Despite all her rationalizations, Alice admitted the truth to herself as she followed Thad on the almost invisible, weed-choked path that led to the glade. She was disappointed in Thad because he’d been lying to her. She’d made it clear she wasn’t interested in a relationship with him, but maybe her pride had been pricked by the fact that he’d publicly demonstrated a preference for her—Alice—while he’d secretly been fooling around with Brooke.

Alice had held Thad up in her mind as an example of a sincere, normal friendship. Ever since coming to Camp Durand, she’d been swimming in a choppy sea of confused emotion. She was the outsider in a group of born insiders, a girl who had grown up in a shabby trailer park, the daughter of a sick, trembling drug addict who was the object of pity, fear, and disgust to many.

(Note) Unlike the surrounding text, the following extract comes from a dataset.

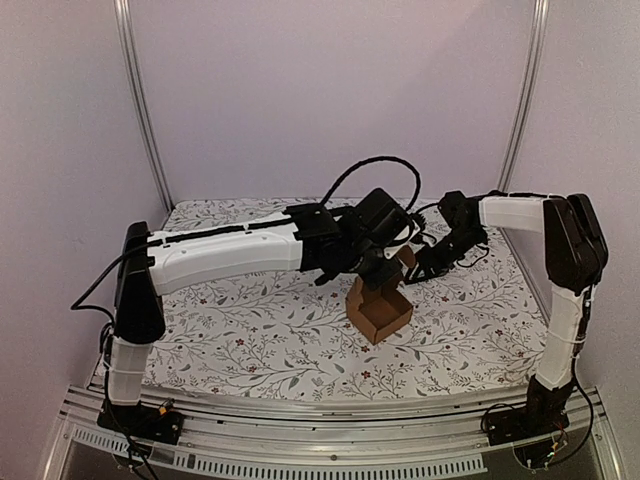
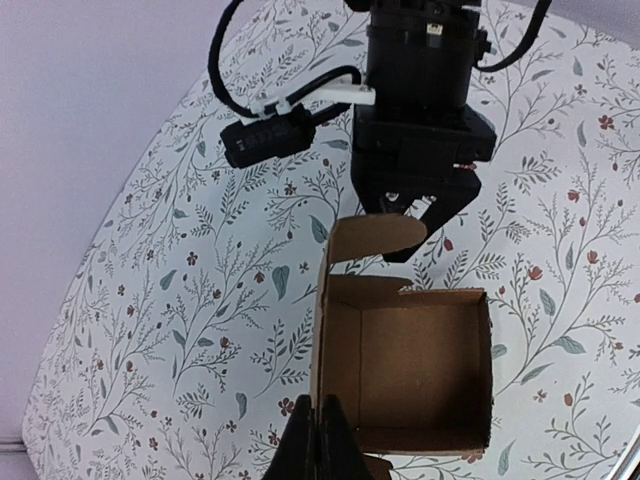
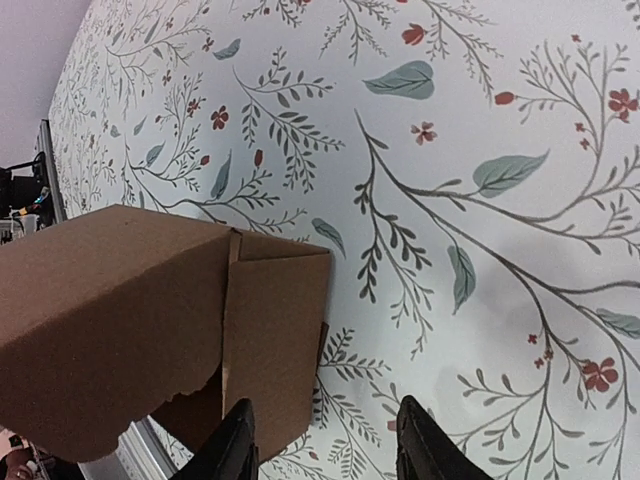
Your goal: Fold the paper box
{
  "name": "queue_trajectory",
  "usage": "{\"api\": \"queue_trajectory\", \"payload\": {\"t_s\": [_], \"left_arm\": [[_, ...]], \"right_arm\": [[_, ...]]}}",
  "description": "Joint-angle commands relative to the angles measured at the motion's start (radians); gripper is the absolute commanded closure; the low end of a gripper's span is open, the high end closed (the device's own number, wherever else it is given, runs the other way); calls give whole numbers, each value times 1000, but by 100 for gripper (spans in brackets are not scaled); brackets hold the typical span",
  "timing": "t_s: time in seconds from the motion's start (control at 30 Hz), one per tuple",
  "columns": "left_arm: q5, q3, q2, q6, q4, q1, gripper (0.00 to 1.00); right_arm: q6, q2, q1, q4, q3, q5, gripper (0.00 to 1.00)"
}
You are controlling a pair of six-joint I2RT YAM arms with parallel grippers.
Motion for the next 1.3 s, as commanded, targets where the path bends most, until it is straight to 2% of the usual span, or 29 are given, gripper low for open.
{"api": "queue_trajectory", "payload": {"t_s": [0.0,0.1,0.2,0.37,0.43,0.6,0.77,0.93,1.07,1.27], "left_arm": [[-26,21,47,18,-23,-36,100],[-33,21,50,21,-31,-37,100],[-35,21,44,23,-31,-37,100],[-42,24,36,35,-28,-37,100],[-45,24,30,38,-28,-35,100],[-32,23,25,32,-31,-32,100],[-31,40,33,28,-43,-31,100],[-30,57,40,30,-49,-32,100],[-34,77,45,36,-76,-30,100],[-30,74,45,41,-86,-23,100]], "right_arm": [[-35,-121,-75,-56,-57,11,54],[-75,-217,-134,-69,-123,-31,54],[-167,-393,-149,-82,-205,-18,54],[-563,-640,-118,-253,-353,-78,55],[-718,-683,-35,-309,-400,-24,58],[-776,-799,300,-133,-573,298,62],[-781,-772,541,29,-554,548,72],[-768,-679,723,305,-508,784,76],[-762,-575,783,419,-439,868,77],[-762,-479,796,515,-415,925,78]]}}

But of course, there had been more to her disorientation at Camp Durand. Much more. Now she was starting to get a glimmer as to just why the Durand Estate was so unsettling to her. Ever since she’d arrived in this overwhelming setting, however, Thad had been a sure, reliable thing.

She was mad at him for not being what she needed him to be.

And that’s just plain not fair to him, is it?

She came to a halt several feet away from him when he stopped and turned toward her in the center of the glade. For a few seconds, they just looked at each other.

“Your hair—it’s getting longer.”

She raked her bangs out of her eyes self-consciously. “Yeah. It’s a wreck.”

“It looks good. It’s getting lighter in the sun, too. I like it.”

Alice shrugged uneasily, studying the long grass swaying around their feet. She needed to color her hair again, but hadn’t had the opportunity here at camp. Not only were the telltale red-gold roots starting to show, the sun was bringing out highlights even through the dark brown color she usually used. It made her feel naked somehow—vulnerable—knowing Thad noticed her emerging true color.